Si 81 rachats ou prises de participations (-28%) ont été réalisés par des entreprises chinoises au premier semestre, ces transactions étaient généralement de faible ampleur, ce qui a fait fondre les investissements de 84%, de 15,3 milliards de dollars lors des six premiers mois de 2018 à 2,4 milliards de dollars.

La cause de cette forte diminution se trouve dans la guerre commerciale que se livre l'Empire du milieu et les Etats-Unis d'Amérique. De plus, une série d'entreprises chinoises très actives sur le Vieux Continent sont actuellement en train de digérer leurs acquisitions voire de les revendre.

Les investisseurs chinois feraient aussi face à une défiance croissante des Européens, comme le montre le veto du gouvernement allemand à l'arrivée du conglomérat d'État SGCC.

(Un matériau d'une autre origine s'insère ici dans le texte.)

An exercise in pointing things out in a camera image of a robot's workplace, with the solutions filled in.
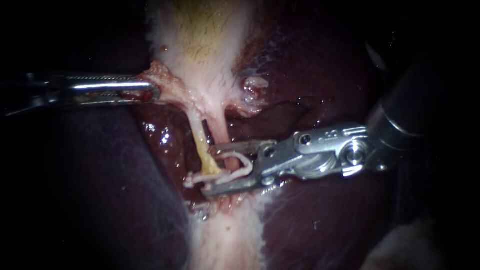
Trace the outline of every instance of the dark background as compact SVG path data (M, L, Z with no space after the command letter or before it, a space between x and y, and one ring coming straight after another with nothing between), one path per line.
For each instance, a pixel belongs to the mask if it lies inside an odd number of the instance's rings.
M388 5L324 3L352 23L358 36L384 57L394 74L405 68L419 48L435 45L445 52L446 62L458 67L450 73L450 81L456 82L461 72L456 60L465 36L464 24L458 19L461 14L455 8L418 1L394 1ZM145 4L140 0L11 1L2 13L0 77L42 70L136 74L149 66ZM457 105L450 102L439 113L434 136L413 162L415 165L410 163L406 174L412 179L432 180L429 190L421 192L428 198L420 204L426 204L430 214L440 221L442 243L450 256L454 256L468 232L459 230L467 216L459 210L463 206L458 201L462 190L456 184L466 178L454 176L460 171L455 162L460 158L452 158L453 139L445 131L445 125L456 119ZM91 244L93 239L79 233L79 227L92 225L89 214L83 214L84 224L72 222L63 214L68 208L59 199L61 189L46 184L47 179L42 178L50 172L38 160L55 148L49 126L43 121L48 117L49 112L39 112L1 120L5 150L1 167L6 176L2 177L2 238L8 250L4 254L18 266L115 268L106 261L104 250Z

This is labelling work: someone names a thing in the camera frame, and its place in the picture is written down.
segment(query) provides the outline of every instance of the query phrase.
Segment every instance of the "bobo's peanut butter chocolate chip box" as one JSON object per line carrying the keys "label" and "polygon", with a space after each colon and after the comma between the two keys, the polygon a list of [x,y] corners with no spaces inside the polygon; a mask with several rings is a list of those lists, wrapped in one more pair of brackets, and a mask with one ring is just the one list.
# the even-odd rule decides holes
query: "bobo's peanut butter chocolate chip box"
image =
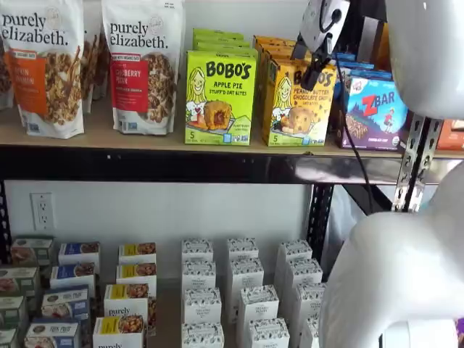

Dans ce contexte, les gros rachats par des entreprises chinoises se font plus rares et ces dernières se montrent plus sélectives. En 2016, les investissements chinois en Europe avaient atteint plus de 85 milliards de dollars.

EY pense toutefois que les investissements chinois ont atteint un plancher et pourraient rebondir à la faveur d'une résolution du conflit commercial entre la Chine et les USA et d'une reprise de la croissance économique.